BRUSSLES - The European Commission will publish on Tuesday its reasons for opening an in-depth inquiry into the Irish government's tax treatment of Apple, a Commission spokesman said.
The European Union's competition watchdog is looking at whether a number of countries' benign tax regimes for multinational companies, which helps to attract investment and jobs that might otherwise go elsewhere, represents unfair state aid.
A U.S. Senate investigation into Apple's tax affairs in 2013 showed how Apple had used Irish-registered companies that were tax resident in no country to shelter tens of billions of dollars in profit from tax.
Theoretically, if the Commission ruled the tax treatment constituted state aid, Apple, the largest company in the world by market capitalization, could be forced to repay billions of dollars in tax savings.

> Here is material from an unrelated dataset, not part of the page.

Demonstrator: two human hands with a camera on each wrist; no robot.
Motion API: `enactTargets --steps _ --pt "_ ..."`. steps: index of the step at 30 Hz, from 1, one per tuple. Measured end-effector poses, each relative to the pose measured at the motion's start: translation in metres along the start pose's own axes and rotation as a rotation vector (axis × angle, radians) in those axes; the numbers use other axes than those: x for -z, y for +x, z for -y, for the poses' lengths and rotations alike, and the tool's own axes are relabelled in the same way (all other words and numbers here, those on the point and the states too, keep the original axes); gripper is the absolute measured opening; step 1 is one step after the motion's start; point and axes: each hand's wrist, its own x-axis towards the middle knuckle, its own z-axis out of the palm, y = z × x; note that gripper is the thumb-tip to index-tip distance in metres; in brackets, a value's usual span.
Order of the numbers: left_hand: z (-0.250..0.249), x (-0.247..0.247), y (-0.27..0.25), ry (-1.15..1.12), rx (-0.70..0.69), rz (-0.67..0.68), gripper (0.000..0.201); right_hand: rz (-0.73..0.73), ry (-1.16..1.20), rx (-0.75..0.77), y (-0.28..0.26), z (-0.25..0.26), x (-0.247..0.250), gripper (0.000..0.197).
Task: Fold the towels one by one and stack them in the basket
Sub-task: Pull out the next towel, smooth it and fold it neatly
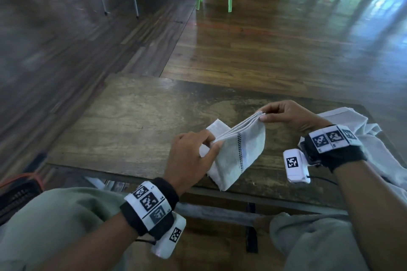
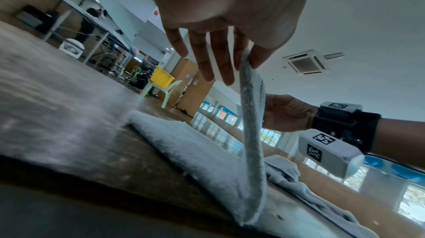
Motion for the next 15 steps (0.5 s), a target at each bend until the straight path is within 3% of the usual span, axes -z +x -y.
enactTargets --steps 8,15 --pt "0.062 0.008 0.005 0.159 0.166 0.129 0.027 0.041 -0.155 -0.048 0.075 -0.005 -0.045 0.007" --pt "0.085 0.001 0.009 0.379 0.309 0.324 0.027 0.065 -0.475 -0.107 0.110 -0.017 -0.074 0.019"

However, some tax lawyers said they doubted the Commission could enforce such a ruling and that it is more likely Ireland would simply be forced to change its light-touch approach to taxing multinationals, which other European countries say robs them of tax revenues.
Apple has denied receiving any selective tax treatment from the Irish authorities and the Irish government reiterated on Monday that it is confident it had not breached state aid rules and said it had issued a formal response to the Commission this month to address concerns and misunderstandings.
Antoine Colombani, spokesman for Competition Commissioner Joaquin Almunia, said the Commission would publish a non-confidential version of its decision to open the investigation on Tuesday.
Formal legal publication will follow a few weeks later in the Official Journal of the European Union and interested parties will then have a month to submit their comments.
These responses will be analyzed by the Commission in the context of the continuing investigation, Colombani said.
The Commission announced in June that it was investigating Ireland, the Netherlands and Luxembourg over deals they have cut with Apple, Starbucks and Fiat.
Apple has operated almost tax-free in Ireland since 1980, thanks to tax holidays and tax deals given by the government, executives have said.